In my own community, beginning in fall 2001, Vida Samiian and Sasan Fayazmanesh organized a series of Middle East forums at California State University, Fresno.   When I spoke with Fayazmanesh he stated that there was a “concerted, well-organized, and well-orchestrated” campaign to “stop any critical discussion of the Israeli/U.S. policy in the Middle East.”   As a result of the forums, the organizers faced numerous attacks, e.g. hate email, offensive posters outside office doors, computer bugs, and slanderous attacks on local radio, Horowitz’s FrontPage website, and Sean Hannity’s Fox News website.   Detractors handed out leaflets outside the talks asking people not to go in, accusing the Forum organizers of being anti-Semitic, and letters and emails, some from as far away as Israel, were sent to the Chancellor and University President to stop the talks.   According to Fayazmanesh, in response to severe, ongoing pressure, the university invited Daniel Pipes to give a talk on campus for a hefty price tag of ten thousand dollars, and scheduled an investigation that could more accurately be described as an “inquisition.”   Samiian and Fayazmanesh were put in the rather bizarre position of having to defend their efforts to bring education about the Middle East to the community.

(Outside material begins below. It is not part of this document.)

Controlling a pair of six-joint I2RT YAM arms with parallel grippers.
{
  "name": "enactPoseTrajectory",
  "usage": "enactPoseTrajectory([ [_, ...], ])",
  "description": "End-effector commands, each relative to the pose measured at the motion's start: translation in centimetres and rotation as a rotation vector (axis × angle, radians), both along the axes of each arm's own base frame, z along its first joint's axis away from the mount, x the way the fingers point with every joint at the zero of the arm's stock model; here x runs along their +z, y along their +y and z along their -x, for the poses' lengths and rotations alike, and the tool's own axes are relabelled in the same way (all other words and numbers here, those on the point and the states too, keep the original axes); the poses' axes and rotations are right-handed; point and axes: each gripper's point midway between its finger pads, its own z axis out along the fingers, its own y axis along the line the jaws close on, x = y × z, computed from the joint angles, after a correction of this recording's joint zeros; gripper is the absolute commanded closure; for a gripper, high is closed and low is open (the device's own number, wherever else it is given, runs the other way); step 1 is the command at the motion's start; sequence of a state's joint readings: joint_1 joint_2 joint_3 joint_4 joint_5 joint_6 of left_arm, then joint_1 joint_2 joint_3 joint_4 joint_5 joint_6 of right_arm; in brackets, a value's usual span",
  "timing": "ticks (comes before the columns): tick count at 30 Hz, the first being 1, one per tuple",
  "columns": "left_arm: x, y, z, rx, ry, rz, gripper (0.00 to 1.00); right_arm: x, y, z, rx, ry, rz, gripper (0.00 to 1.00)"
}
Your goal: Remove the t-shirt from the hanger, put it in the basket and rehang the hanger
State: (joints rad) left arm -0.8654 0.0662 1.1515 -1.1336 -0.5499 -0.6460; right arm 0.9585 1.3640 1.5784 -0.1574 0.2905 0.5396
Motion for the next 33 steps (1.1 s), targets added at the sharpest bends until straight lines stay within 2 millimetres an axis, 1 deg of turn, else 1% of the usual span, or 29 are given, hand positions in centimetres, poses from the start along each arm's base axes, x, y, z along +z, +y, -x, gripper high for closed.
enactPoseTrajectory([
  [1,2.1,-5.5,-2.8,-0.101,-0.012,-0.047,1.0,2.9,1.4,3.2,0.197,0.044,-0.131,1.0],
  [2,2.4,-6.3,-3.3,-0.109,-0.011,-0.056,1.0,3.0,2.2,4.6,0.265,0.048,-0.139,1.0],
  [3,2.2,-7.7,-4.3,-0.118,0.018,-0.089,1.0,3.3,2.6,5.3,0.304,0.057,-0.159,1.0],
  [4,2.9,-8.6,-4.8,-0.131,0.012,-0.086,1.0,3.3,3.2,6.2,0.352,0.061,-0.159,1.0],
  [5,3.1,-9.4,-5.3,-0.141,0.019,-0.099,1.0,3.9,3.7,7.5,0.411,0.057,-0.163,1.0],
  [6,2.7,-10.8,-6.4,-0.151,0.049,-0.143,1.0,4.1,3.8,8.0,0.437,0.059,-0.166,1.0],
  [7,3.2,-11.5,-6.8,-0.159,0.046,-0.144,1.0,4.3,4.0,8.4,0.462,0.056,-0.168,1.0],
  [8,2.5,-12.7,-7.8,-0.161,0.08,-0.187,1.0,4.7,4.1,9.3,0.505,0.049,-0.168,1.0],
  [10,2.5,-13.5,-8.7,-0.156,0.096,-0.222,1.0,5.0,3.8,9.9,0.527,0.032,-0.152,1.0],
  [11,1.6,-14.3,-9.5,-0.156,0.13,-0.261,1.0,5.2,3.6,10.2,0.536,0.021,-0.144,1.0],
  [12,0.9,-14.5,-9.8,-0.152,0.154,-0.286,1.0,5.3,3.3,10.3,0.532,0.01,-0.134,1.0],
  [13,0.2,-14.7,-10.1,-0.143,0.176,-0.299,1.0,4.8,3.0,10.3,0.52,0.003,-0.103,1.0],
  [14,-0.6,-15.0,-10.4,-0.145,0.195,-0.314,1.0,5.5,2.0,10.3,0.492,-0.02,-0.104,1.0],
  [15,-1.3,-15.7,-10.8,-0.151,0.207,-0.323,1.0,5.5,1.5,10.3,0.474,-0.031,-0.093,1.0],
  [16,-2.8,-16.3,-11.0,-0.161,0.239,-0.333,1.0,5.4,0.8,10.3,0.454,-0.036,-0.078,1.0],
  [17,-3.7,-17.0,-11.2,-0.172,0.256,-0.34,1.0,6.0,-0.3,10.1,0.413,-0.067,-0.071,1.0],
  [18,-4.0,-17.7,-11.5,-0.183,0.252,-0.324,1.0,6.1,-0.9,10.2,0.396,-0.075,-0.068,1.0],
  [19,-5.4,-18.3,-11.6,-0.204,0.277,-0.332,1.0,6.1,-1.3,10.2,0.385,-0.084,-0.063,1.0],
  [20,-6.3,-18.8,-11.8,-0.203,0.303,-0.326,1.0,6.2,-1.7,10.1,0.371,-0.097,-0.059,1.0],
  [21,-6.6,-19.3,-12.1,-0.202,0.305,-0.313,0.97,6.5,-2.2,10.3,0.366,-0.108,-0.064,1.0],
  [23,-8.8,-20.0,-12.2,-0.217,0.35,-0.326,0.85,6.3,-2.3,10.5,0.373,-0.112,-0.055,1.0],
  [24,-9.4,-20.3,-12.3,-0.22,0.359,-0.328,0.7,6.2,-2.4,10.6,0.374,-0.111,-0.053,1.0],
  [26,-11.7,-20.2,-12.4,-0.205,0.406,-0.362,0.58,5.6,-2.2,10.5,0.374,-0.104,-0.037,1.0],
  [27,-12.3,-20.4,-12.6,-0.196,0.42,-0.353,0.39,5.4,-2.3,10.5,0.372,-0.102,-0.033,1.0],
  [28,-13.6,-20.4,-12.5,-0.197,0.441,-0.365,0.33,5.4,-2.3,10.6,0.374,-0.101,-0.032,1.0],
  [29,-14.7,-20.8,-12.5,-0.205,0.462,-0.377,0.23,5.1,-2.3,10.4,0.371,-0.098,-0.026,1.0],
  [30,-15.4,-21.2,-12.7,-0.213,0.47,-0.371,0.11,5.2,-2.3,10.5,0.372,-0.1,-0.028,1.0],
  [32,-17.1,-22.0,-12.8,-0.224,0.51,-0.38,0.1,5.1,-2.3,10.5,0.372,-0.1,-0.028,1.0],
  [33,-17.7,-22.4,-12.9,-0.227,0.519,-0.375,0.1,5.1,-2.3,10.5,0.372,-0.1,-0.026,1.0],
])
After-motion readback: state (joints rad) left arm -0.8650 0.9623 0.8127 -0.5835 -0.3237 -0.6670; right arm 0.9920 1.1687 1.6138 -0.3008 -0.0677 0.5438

After 9/11 numerous attempts were made to silence critical discourse. I came across many more cases in the course of my research, and I wonder how many more we will never know about due to the self-censoring effects of fear.   This campaign strives to instill fear to stop scholars from writing and speaking about these issues, particularly Israel and Palestine.   As all of my colleagues have mentioned, much of the post-9/11 public dialogue has been inherently racist, exploiting Islamophobia and fear of a dehumanized Arab/Muslim “Other.”

The consequences of these actions extend well beyond academia: vandalism of mosques, the introduction of anti-Shariah bills, job discrimination, profiling of individuals perceived to be Muslim or Arabic, and as Sunaina mentioned, the detention and deportation of “immigrant men from 24 Muslim majority countries.”   Most people were oblivious, but not the Japanese Americans who stood outside the detention centers collecting names of “the disappeared” and their relatives; they remembered what it was like.   The documentary film 9066 to 9/11 tells the story of their courage.   Hate crimes and civil liberties violations continue; just browse CAIR’s website for the latest examples.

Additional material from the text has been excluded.